Furious Fiction (500 words)

Date

December 2024

Location

Sydney, Australia

Furious Fiction (December 2024) Australian Writers Centre submission

There was never a lonelier time for a child of divorce than Christmas Eve. Nuclear families scurried on the edge of anticipation, the centre ablaze with the fury of last minute shoppers. Lia dodged misbehaved children. One crashed against her leg and her ankles rolled. Half-hearted parental apologies chased her on the way to the Golden King restaurant. ‘Just get this over with,’ she whispered to herself.

Her father was waiting at a lonely front table, waving through a dirty window. Watching his half smile and oversized glasses, the guilt of her irritation spread through her chest. It wasn’t his fault she had to split Christmas, after all.

‘Hi Dad,’ Lia said, mustering enthusiasm. She hugged him with one arm, the other clutched at the gift bag she held.

‘Good to see you Lia-Bug. Oh! I told you not to get me anything,’ he said loudly, so that the other tables could hear them. Roy loves to cause a fuss. Lia could hear her mothers voice in her head.

‘It’s nothing really,’ she said quietly, trying to get him to sit.

‘Orange Chicken, Sweet and Sour Pork and Fried Rice?’ The server arrived unexpectedly.

‘Sorry Bug, I ordered while I was waiting. But I got your favourites!”

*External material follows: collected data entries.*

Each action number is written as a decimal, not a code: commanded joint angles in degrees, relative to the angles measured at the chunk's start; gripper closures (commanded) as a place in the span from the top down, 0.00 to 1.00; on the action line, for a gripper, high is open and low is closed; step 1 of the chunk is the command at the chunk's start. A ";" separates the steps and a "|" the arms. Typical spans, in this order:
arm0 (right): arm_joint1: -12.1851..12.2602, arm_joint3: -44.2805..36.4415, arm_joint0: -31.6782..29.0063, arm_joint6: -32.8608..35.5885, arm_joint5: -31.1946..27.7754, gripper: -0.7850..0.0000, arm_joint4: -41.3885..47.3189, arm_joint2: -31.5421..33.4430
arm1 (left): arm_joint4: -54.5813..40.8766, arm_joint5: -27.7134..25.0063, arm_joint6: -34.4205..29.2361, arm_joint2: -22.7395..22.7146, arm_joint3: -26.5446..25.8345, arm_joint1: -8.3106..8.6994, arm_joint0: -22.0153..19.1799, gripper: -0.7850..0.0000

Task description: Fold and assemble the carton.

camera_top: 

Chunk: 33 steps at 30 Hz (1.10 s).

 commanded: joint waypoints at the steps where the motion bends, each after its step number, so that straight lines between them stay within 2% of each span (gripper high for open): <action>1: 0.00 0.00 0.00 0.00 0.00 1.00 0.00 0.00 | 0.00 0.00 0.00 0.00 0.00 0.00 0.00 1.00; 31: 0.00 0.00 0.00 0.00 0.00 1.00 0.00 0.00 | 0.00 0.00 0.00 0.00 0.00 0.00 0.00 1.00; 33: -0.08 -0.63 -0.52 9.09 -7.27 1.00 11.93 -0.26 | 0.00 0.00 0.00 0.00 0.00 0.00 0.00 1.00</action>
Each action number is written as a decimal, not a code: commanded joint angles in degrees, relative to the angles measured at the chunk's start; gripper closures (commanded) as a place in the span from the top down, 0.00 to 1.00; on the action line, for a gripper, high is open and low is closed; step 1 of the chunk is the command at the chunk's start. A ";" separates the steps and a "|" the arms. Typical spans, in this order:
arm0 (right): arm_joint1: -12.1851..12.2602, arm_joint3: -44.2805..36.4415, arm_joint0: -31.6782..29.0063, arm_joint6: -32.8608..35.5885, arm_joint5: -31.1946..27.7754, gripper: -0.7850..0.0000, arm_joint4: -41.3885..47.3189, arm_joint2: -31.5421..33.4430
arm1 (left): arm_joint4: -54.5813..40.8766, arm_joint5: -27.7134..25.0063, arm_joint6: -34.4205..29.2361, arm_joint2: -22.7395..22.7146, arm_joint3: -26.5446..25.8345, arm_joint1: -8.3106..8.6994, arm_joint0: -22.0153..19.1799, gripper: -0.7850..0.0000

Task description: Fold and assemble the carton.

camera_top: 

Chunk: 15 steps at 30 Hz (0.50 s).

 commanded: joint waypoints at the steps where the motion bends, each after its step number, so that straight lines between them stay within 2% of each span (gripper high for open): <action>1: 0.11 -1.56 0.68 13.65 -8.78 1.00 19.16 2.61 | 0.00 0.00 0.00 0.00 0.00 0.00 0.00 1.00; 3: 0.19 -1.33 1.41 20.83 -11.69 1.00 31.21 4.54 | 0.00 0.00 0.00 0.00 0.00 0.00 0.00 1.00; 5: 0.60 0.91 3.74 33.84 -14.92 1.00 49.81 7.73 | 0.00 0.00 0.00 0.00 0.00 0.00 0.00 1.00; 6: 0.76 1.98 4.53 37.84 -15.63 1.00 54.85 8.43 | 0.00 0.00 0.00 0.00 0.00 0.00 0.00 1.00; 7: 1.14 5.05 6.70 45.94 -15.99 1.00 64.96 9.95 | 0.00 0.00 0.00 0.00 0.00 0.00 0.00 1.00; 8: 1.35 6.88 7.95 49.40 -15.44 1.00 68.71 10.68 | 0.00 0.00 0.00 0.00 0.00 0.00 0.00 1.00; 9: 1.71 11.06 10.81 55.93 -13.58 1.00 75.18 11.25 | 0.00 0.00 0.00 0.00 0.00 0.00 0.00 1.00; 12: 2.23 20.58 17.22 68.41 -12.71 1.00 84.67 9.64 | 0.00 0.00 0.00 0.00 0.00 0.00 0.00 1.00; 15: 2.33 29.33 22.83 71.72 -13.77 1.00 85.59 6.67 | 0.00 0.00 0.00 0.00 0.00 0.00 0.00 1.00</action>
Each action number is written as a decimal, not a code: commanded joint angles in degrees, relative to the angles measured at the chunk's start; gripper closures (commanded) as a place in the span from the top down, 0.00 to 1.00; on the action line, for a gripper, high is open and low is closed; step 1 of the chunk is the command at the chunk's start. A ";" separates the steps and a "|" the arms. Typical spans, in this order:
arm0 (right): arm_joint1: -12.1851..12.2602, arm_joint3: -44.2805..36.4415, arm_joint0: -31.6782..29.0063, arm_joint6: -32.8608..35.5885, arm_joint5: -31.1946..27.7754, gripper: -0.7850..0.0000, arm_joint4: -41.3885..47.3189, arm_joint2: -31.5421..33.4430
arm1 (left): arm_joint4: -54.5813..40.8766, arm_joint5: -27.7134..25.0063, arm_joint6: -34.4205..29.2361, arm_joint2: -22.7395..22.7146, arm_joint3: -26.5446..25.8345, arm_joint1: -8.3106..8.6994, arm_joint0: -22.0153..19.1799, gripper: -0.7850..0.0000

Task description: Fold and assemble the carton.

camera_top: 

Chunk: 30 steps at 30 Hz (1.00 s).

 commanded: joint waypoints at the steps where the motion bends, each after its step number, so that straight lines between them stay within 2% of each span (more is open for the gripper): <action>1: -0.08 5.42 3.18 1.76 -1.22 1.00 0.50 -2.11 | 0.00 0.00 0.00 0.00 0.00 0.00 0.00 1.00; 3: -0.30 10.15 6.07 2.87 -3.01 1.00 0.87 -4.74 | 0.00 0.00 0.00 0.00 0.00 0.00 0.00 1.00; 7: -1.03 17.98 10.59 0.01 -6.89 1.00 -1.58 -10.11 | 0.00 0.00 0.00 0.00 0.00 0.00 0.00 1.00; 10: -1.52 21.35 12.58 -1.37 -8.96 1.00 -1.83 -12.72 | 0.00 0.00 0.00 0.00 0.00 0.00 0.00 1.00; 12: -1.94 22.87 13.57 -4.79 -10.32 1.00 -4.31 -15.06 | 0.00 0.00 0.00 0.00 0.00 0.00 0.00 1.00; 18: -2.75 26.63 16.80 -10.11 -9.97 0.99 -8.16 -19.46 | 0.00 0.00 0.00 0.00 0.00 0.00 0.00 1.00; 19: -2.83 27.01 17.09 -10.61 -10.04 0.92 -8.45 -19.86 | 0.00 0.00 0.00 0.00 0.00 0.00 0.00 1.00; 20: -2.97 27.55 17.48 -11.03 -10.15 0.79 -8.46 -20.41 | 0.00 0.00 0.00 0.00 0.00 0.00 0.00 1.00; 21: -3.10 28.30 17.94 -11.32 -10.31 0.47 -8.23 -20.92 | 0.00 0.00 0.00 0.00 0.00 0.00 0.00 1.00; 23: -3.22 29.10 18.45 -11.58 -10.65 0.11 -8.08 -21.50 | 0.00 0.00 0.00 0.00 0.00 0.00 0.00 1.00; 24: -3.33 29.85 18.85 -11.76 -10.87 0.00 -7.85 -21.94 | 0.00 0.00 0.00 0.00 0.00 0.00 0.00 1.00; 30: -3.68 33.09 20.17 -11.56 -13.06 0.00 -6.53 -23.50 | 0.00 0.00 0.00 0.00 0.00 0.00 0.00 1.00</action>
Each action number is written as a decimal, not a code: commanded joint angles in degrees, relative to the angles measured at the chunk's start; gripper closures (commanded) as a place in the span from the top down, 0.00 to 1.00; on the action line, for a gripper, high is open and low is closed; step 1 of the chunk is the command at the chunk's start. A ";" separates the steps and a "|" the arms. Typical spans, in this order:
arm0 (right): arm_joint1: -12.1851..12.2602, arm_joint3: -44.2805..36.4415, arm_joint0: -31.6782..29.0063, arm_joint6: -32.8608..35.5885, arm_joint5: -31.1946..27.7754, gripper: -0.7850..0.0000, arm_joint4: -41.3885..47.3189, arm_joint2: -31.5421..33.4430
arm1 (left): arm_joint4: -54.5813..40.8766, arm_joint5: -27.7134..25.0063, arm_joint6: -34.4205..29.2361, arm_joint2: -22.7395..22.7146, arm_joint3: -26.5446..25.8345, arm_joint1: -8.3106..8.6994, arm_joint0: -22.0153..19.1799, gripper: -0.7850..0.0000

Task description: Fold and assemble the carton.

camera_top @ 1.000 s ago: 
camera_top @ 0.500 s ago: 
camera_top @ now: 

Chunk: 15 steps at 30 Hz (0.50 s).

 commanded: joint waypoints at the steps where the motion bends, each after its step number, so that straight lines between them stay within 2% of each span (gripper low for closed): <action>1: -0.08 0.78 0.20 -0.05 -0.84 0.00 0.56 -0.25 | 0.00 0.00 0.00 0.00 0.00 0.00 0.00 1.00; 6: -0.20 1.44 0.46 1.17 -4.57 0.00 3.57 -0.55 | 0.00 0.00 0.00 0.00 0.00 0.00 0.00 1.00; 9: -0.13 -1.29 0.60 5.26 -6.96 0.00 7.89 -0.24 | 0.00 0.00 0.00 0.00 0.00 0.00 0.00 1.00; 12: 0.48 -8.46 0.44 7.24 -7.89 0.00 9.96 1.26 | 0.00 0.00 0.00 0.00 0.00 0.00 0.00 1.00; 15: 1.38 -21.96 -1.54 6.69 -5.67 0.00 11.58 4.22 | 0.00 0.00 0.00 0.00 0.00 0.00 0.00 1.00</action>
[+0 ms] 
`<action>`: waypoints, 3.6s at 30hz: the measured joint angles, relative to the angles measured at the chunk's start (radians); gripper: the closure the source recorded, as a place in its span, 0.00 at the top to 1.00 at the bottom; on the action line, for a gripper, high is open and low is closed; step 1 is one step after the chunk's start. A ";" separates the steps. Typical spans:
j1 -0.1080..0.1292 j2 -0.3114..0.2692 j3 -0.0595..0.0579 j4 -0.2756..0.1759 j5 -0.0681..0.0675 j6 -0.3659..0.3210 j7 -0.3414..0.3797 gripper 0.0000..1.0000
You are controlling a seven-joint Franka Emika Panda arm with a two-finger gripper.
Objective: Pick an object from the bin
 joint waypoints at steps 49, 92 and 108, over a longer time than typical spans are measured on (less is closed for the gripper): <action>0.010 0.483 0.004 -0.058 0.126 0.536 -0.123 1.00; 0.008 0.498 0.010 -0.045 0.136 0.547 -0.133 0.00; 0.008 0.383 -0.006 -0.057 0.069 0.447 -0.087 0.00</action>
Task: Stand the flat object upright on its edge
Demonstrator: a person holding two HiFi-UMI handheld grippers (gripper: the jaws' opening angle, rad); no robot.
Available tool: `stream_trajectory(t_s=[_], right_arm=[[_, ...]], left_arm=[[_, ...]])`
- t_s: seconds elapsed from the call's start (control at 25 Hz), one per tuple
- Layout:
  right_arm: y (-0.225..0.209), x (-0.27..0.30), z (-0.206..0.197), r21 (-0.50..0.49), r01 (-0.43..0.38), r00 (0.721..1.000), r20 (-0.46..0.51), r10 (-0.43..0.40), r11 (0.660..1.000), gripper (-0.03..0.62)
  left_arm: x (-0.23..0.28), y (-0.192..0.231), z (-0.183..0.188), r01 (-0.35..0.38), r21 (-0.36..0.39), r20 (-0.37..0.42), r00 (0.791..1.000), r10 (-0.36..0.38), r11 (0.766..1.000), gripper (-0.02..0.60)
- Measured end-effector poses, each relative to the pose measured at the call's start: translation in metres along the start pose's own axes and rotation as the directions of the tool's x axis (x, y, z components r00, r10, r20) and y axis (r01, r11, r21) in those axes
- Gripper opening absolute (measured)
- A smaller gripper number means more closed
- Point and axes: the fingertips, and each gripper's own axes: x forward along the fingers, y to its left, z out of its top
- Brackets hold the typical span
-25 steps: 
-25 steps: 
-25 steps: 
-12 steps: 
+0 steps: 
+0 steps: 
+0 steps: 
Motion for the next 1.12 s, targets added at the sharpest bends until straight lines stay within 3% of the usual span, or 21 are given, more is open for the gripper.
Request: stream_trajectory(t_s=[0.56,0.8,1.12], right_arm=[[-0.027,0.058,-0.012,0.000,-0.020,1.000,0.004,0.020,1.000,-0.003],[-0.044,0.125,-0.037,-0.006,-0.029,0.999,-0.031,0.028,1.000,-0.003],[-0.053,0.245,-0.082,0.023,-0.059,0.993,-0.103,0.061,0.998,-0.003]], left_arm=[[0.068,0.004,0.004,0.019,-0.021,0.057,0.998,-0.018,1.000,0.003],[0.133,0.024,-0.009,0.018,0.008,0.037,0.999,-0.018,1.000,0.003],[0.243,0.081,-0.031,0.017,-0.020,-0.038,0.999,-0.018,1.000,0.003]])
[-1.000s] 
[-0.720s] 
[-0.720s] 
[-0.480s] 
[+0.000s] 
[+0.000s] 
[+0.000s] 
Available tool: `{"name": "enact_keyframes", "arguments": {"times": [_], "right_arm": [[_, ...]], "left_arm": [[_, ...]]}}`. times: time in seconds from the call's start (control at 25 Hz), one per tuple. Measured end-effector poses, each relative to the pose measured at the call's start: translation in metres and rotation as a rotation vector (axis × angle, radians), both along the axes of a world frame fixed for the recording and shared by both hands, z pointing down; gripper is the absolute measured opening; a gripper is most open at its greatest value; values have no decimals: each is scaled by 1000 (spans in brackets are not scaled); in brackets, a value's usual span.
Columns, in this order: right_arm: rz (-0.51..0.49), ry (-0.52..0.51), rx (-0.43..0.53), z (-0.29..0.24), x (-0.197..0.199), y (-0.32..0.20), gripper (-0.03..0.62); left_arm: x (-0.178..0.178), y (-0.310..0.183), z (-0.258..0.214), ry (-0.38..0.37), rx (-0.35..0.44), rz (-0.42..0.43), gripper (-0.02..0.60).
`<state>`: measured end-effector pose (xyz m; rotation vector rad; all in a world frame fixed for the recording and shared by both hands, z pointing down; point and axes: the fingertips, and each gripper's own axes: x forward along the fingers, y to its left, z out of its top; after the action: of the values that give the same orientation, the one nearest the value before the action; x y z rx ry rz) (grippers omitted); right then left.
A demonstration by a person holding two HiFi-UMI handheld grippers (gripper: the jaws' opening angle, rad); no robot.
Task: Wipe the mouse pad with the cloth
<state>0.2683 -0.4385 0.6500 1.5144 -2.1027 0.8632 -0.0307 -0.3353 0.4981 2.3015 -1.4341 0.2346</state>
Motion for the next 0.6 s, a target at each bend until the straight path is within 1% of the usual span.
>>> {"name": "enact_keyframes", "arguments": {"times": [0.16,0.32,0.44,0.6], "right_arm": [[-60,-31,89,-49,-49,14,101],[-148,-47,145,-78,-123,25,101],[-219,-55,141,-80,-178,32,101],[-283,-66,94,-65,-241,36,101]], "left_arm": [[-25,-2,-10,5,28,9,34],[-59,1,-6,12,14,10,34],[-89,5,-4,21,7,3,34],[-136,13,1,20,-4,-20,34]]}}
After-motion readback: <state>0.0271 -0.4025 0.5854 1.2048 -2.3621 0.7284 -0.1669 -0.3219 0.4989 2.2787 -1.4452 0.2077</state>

Lia smiled dimly. It used to be her favourite, but now orange reminded her of her mother’s summer dress, burned in her memory from the day she left home. Perfume and betrayal still stuck in her nose.

‘A shaving kit! I have been looking scruffy lately,’ he was grinning with a piece of coriander stuck in his tooth from his own entree. ‘And the bag is embroidered!’ he declared to the restaurant. The only people who seemed willing to listen to him these days were strangers. That’s all he ever wanted, she thought. Someone to listen to him.

‘Okay my turn,’ he said. In his enthusiasm to reach for the gift under the table, his arm brushed the drinks, tipping them over. The cola and water flooded the table, and spilled all over Lia. She stood up quickly, trying to avoid the oncoming waterfall, her fathers flailing arms making it worse.

‘I’m so sorry, Bug, I’m so sorry. It was an accident, your beautiful dress,’ he said, he wiped with napkins, desperately trying to undo the damage done. Lia watched the bottom of her dress soak, it dripped onto her toes, the pink colour picked out by her mother the day before, pink for her little girl. Anger rose in her, she yearned for orange.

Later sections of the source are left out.